> **What to work on**
In the material below, the lines from the one containing "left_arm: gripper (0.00" through the one containing "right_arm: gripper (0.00" are to be given again exactly, ends included, and no others.

> **Dataset excerpt**
/---

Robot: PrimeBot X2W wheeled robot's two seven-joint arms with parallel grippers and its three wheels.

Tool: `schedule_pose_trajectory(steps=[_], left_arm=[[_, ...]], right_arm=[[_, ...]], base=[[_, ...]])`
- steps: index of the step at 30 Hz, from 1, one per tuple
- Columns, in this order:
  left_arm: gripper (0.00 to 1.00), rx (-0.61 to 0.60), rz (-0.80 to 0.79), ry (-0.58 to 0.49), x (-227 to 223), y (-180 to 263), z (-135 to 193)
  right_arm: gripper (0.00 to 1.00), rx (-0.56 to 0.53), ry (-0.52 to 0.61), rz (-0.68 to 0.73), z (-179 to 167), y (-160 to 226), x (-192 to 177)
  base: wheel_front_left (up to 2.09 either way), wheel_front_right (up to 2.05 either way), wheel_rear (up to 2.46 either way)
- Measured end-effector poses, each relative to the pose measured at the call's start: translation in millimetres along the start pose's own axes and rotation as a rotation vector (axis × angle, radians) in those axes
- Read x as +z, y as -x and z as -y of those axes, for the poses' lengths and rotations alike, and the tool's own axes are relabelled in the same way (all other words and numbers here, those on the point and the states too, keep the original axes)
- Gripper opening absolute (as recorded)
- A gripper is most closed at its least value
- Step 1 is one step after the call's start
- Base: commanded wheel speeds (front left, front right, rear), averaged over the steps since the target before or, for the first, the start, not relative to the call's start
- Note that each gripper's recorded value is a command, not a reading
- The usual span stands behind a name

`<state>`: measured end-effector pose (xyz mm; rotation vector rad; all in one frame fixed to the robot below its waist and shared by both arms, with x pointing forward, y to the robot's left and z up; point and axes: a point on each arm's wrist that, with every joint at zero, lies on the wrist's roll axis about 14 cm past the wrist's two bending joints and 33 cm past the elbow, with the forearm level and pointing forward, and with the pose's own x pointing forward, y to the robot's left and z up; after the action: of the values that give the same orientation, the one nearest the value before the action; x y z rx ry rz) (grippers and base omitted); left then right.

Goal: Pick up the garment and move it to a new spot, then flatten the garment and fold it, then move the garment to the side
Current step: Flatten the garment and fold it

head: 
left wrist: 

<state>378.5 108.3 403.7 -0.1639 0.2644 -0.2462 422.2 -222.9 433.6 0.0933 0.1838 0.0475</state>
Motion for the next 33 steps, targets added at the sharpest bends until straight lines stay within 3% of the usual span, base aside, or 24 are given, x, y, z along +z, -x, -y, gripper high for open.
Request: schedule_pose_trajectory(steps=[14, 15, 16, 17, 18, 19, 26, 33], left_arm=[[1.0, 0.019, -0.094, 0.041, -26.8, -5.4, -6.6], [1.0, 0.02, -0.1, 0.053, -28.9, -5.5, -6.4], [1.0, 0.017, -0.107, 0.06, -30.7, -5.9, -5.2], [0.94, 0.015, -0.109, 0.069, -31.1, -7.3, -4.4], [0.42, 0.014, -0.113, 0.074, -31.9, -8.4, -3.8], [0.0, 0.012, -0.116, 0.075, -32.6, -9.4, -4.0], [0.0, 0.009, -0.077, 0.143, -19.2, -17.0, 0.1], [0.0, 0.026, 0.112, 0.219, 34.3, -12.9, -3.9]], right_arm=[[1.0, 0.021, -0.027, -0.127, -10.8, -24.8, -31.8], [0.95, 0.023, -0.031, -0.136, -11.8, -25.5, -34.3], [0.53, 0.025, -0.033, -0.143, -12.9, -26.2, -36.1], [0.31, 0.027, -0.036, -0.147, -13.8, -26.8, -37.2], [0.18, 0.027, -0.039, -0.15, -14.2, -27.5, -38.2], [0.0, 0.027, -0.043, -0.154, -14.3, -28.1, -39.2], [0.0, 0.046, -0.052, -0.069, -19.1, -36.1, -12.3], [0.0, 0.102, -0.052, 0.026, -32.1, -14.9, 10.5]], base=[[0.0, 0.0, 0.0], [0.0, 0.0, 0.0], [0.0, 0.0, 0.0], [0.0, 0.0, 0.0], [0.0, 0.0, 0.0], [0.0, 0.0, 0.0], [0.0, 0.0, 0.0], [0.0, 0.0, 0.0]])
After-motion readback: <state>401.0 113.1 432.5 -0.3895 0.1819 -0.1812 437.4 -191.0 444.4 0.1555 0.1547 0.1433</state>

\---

> **Response for this exercise**
  left_arm: gripper (0.00 to 1.00), rx (-0.61 to 0.60), rz (-0.80 to 0.79), ry (-0.58 to 0.49), x (-227 to 223), y (-180 to 263), z (-135 to 193)
  right_arm: gripper (0.00 to 1.00), rx (-0.56 to 0.53), ry (-0.52 to 0.61), rz (-0.68 to 0.73), z (-179 to 167), y (-160 to 226), x (-192 to 177)

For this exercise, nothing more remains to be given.